Please see attached statistics regression problem

Linear Regression Analysis and Correlation analysis

A study was undertaken to relate the cost of television commercials to the characteristics of the television programs in 2008. Data were collected on the following variables for 45 different television programs:

Y = Cost of airing a 30 second commercial for a television program

(IN THOUSANDS OF DOLLARS)

X1 = Nielsen Rating of the program (percentage of television sets tuned to the program).

X2= Percentage of the audience consisting of the 18-34 age group watching the program.

X3 = 1 If the program is on prime time.

0 If the program is not on prime time.

X4 = 1 If the program is a comedy program.

0 If the program is not a comedy program.

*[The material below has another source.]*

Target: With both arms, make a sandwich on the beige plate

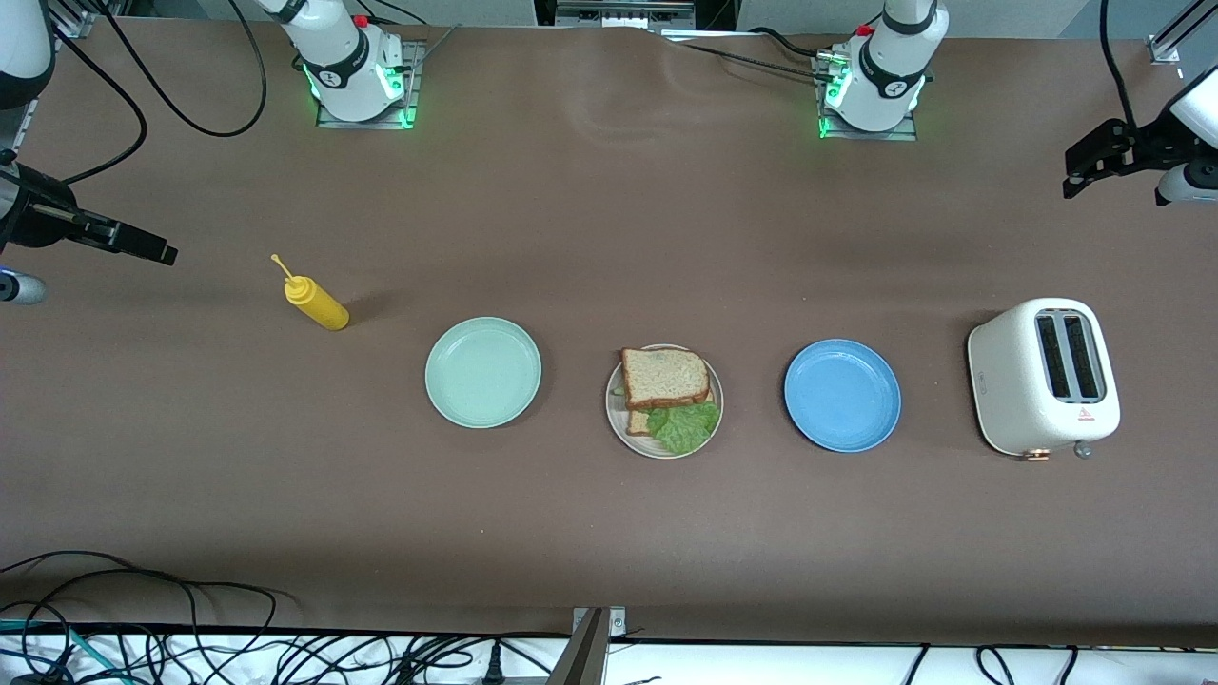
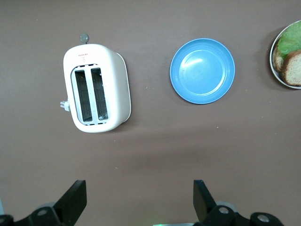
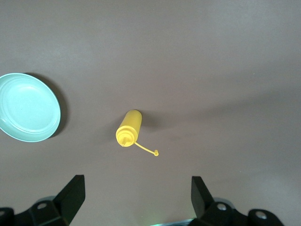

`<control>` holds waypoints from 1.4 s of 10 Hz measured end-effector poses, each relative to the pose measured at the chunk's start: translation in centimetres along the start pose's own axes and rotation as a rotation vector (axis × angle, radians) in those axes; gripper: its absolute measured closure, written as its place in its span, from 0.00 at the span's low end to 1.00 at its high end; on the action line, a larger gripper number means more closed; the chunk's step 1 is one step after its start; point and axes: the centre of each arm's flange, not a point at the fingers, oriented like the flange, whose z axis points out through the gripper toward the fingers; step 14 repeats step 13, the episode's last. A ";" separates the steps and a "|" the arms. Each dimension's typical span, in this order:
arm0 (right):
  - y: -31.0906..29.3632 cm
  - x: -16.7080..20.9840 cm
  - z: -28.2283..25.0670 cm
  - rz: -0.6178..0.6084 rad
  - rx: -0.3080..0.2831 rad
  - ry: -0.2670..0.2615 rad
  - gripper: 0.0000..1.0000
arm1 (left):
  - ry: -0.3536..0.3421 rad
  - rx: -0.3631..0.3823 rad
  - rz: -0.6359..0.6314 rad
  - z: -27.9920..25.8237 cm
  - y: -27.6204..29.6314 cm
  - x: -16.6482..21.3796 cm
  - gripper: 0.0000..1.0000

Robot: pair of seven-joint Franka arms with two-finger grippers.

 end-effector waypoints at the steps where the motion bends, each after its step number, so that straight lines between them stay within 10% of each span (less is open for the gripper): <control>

NOTE OF INTEREST: A Nielsen Rating of 1 would mean that 1,128,000 households were tuned in to that program in 2008. As an example: one of the television programs in the sample was “Desperate Housewives”. It had a Nielsen Rating of 3.2, it was shown in prime time, it was not a comedy program, 42% of the audience consisted of the 18-34 age group, and the cost of a 30 second Commercial was $210,000. For this program:

Y = 210

X1 = 3.2

X2= 42

X3 = 1

X4 = 0

The correlation matrix is:

Y X1 X2 X3 X4

Y 1

X1 0.715 1

X2 0.345 0.341 1

X3 0.561 0.403 0.316 1

X4 -0.232 0.127 -0.187 -0.225 1



The results on the regression of Y on X1, X2, X3 and X4 are as follows:

Variable

Regression Coefficient

Standard Error

Constant

15

2.53

X1

32

4.82

X2

1.10

0.35

X3

25

6.54

X4

10

7.79

SST = 1,125,000

SSE= 215,640

The results on the regression of Y on X1, X2, and X3 are as follows:

Variable

Regression Coefficient

Standard Error

Constant

20

2.10

X1

37

3.67

X2

1.20

0.32

X3

30

5.00

SST = 1,125,000

SSE= 224,516

The Nielsen Ratings for the 45 programs sampled varied from a low of 0.8 to a high of 15.6. Plots of the standardized residuals versus other variables appeared to be random for both of the above regressions.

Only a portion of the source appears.